I'm sure low tech can be done with the Kessil light, but now that I've experienced it, I've come to the conclusion as to simply: why? Why get an amazing light and then try to stop it from doing its job. Why get a Ferrari and drive it super slow? Let this rockstar light fixture shine and grow the heck out of your plants... which will require c02.  I also just looked at your sig and other tanks - you know what you're doing... you know how well c02 helps tanks so don't fight it! Just splurge man. Make this tank as good as you know how because it's obvious you know what you're doing. You'll get bored of low tech when the plants just don't grow as well as you're used to.

edit - Finally, if you get the gooseneck fixture for Kessil, I don't know how that'll do with your very wide tank as with any light, especially LEDs, it gets weaker as you get further from the light source.
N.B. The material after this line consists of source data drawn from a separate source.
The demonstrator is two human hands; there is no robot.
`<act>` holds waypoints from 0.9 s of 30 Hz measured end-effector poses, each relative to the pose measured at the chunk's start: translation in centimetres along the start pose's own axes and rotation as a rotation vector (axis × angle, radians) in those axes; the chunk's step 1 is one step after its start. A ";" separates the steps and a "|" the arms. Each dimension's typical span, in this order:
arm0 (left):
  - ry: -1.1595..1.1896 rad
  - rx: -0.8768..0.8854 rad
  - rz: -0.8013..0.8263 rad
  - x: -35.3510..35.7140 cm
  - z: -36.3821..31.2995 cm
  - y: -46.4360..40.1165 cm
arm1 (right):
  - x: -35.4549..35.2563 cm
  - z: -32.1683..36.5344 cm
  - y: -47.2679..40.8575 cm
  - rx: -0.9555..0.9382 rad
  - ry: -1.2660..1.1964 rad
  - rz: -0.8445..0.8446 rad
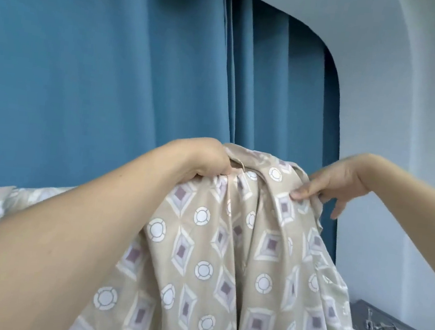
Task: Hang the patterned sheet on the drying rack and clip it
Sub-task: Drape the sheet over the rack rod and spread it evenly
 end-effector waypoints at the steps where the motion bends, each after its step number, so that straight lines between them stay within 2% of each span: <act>1: -0.039 0.013 -0.017 0.1 -0.2 -0.4 | 0.4 -0.7 -0.2 0.007 0.021 -0.018; 7: -0.368 0.159 -0.171 0.5 -3.9 -0.7 | -3.9 -0.6 -0.6 0.055 0.242 -0.579; 9: -0.436 0.185 -0.190 0.7 -5.0 -0.6 | -4.8 0.5 1.1 0.031 0.263 -0.667; 10: -0.443 0.179 -0.192 0.7 -5.2 -0.4 | -5.1 1.0 2.1 -0.018 0.181 -0.636; 13: -0.452 0.161 -0.248 -0.7 -6.0 0.0 | -6.5 3.1 5.7 -0.250 -0.260 -0.394; 15: -0.395 0.108 -0.322 -3.0 -6.3 -0.1 | -10.0 4.6 7.4 -0.380 -0.516 -0.324; 19: 0.050 -0.027 -0.641 -10.2 -4.2 -3.4 | -18.9 8.7 8.9 -0.745 -1.096 -0.353; 21: 0.184 -0.109 -0.850 -13.7 -2.1 -4.4 | -19.9 11.4 8.2 -0.873 -1.151 -0.346; 22: 0.138 -0.169 -0.911 -14.8 -1.0 -4.3 | -19.2 12.4 7.4 -0.851 -1.065 -0.383; 23: 0.056 -0.219 -0.927 -15.4 0.0 -4.1 | -17.9 12.7 5.7 -0.736 -0.894 -0.458; 24: -0.048 -0.245 -0.879 -15.0 0.8 -4.3 | -16.5 12.7 3.7 -0.587 -0.622 -0.570; 25: -0.201 -0.251 -0.742 -13.8 1.2 -5.2 | -14.8 12.4 1.8 -0.419 -0.260 -0.668; 26: -0.377 -0.255 -0.500 -11.3 1.9 -6.3 | -13.1 11.6 -0.2 -0.240 0.086 -0.719; 27: -0.530 -0.279 -0.200 -7.9 3.0 -6.8 | -11.1 10.3 -1.0 -0.092 0.331 -0.737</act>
Point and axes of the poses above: each hand's wrist, its own y-axis away from the middle knuckle, its own x-axis out of the palm, z = x × y, the point moved 10 cm from there along -y, towards the middle knuckle, and after that the axes turned 15 degrees about x, right-handed, at the moved point
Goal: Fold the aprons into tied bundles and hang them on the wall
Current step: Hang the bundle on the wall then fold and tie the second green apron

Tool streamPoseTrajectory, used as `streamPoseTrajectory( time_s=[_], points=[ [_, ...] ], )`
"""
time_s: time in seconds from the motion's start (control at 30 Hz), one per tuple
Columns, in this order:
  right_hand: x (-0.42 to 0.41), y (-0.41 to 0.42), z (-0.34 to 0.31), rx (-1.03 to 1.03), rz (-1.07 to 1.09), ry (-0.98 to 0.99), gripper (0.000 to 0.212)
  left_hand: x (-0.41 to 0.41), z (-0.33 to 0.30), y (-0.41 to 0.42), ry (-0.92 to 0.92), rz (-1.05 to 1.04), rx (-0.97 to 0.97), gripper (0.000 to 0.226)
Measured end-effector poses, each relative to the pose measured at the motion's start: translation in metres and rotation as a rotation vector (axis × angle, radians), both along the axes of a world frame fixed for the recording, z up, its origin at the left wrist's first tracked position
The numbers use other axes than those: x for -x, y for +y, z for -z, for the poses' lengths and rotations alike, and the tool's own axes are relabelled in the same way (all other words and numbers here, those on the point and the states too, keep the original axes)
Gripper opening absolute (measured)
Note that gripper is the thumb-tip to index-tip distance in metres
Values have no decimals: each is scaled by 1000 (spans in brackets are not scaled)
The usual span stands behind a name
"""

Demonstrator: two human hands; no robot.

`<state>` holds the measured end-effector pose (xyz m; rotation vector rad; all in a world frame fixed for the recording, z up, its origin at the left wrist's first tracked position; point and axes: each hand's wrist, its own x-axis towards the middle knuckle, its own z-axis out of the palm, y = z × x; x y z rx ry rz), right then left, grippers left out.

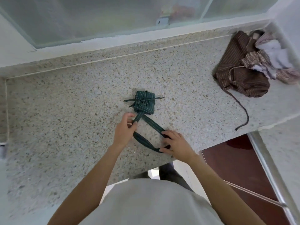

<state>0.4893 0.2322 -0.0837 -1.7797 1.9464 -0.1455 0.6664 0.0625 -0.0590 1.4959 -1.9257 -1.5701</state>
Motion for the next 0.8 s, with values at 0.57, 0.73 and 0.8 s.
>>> streamPoseTrajectory(
  time_s=[0.57, 0.73, 0.8],
  points=[
    [62, 122, -200, 526, 778, -952, 34, 134, -111, 117, 260, 570, -75, 14],
    [109, 206, -241, 538, 718, -888, 6, 183, -151, 203, 303, 916, -119, 27],
    [127, 240, -251, 531, 707, -804, 11, 207, -157, 233, 300, 903, 26, 16]
  ],
)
The Kessil beams down its light super strong so you would need to keep it fairly high above the tank (perhaps higher than the gooseneck allows though I'm not sure) and with your dimensions may need it to be further out to be closer to the middle. I'd also watch out for glare from your TV assuming that your couches are pointed to a flatscreen. Not a huge deal but if you have a plasma it could reflect pretty bright - but then again, you may watch it more at night when the tank's light has gone off.


----------



## DogFish (Jul 16, 2011)

Great buy! Looks good in your home already. This is the tank I want for my next display tank. 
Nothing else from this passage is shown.